* _YOUR OBJECTIVE_:
The data must be returned exactly. No line may be left out.

* _STORED DATA_:

□ □ □ □

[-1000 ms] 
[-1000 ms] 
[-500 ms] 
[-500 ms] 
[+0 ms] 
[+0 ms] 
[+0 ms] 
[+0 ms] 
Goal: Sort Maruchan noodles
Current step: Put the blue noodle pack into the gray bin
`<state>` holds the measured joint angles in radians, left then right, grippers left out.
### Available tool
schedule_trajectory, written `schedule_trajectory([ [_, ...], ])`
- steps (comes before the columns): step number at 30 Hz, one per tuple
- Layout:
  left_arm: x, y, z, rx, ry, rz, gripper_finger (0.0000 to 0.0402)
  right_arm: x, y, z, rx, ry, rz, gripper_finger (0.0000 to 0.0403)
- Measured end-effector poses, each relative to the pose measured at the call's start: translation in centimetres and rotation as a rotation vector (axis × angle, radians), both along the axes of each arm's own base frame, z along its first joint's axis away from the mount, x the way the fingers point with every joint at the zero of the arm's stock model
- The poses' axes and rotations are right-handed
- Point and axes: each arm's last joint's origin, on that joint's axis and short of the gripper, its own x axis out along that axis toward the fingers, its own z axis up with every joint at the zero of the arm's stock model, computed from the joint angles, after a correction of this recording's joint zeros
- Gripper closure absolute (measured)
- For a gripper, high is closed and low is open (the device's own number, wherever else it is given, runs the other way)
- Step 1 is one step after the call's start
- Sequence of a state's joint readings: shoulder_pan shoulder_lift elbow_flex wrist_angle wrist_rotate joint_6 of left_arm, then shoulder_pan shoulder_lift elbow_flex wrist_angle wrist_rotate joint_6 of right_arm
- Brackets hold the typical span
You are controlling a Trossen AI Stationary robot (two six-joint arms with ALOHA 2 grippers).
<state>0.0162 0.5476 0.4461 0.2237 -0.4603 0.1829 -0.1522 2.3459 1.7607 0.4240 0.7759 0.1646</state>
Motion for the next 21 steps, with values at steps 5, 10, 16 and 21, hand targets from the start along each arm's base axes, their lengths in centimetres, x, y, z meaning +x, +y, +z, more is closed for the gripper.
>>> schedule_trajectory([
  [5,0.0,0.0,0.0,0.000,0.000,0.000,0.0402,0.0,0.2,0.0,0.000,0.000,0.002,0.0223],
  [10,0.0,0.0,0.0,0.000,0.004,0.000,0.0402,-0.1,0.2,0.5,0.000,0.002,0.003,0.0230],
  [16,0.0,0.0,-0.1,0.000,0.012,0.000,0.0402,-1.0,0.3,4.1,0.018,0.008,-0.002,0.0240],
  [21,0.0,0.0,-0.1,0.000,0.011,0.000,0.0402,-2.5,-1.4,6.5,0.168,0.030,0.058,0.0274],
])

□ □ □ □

* _EXERCISE RESPONSE_:
[-1000 ms] 
[-1000 ms] 
[-500 ms] 
[-500 ms] 
[+0 ms] 
[+0 ms] 
[+0 ms] 
[+0 ms] 
Goal: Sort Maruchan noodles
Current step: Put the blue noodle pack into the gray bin
`<state>` holds the measured joint angles in radians, left then right, grippers left out.
### Available tool
schedule_trajectory, written `schedule_trajectory([ [_, ...], ])`
- steps (comes before the columns): step number at 30 Hz, one per tuple
- Layout:
  left_arm: x, y, z, rx, ry, rz, gripper_finger (0.0000 to 0.0402)
  right_arm: x, y, z, rx, ry, rz, gripper_finger (0.0000 to 0.0403)
- Measured end-effector poses, each relative to the pose measured at the call's start: translation in centimetres and rotation as a rotation vector (axis × angle, radians), both along the axes of each arm's own base frame, z along its first joint's axis away from the mount, x the way the fingers point with every joint at the zero of the arm's stock model
- The poses' axes and rotations are right-handed
- Point and axes: each arm's last joint's origin, on that joint's axis and short of the gripper, its own x axis out along that axis toward the fingers, its own z axis up with every joint at the zero of the arm's stock model, computed from the joint angles, after a correction of this recording's joint zeros
- Gripper closure absolute (measured)
- For a gripper, high is closed and low is open (the device's own number, wherever else it is given, runs the other way)
- Step 1 is one step after the call's start
- Sequence of a state's joint readings: shoulder_pan shoulder_lift elbow_flex wrist_angle wrist_rotate joint_6 of left_arm, then shoulder_pan shoulder_lift elbow_flex wrist_angle wrist_rotate joint_6 of right_arm
- Brackets hold the typical span
You are controlling a Trossen AI Stationary robot (two six-joint arms with ALOHA 2 grippers).
<state>0.0162 0.5476 0.4461 0.2237 -0.4603 0.1829 -0.1522 2.3459 1.7607 0.4240 0.7759 0.1646</state>
Motion for the next 21 steps, with values at steps 5, 10, 16 and 21, hand targets from the start along each arm's base axes, their lengths in centimetres, x, y, z meaning +x, +y, +z, more is closed for the gripper.
>>> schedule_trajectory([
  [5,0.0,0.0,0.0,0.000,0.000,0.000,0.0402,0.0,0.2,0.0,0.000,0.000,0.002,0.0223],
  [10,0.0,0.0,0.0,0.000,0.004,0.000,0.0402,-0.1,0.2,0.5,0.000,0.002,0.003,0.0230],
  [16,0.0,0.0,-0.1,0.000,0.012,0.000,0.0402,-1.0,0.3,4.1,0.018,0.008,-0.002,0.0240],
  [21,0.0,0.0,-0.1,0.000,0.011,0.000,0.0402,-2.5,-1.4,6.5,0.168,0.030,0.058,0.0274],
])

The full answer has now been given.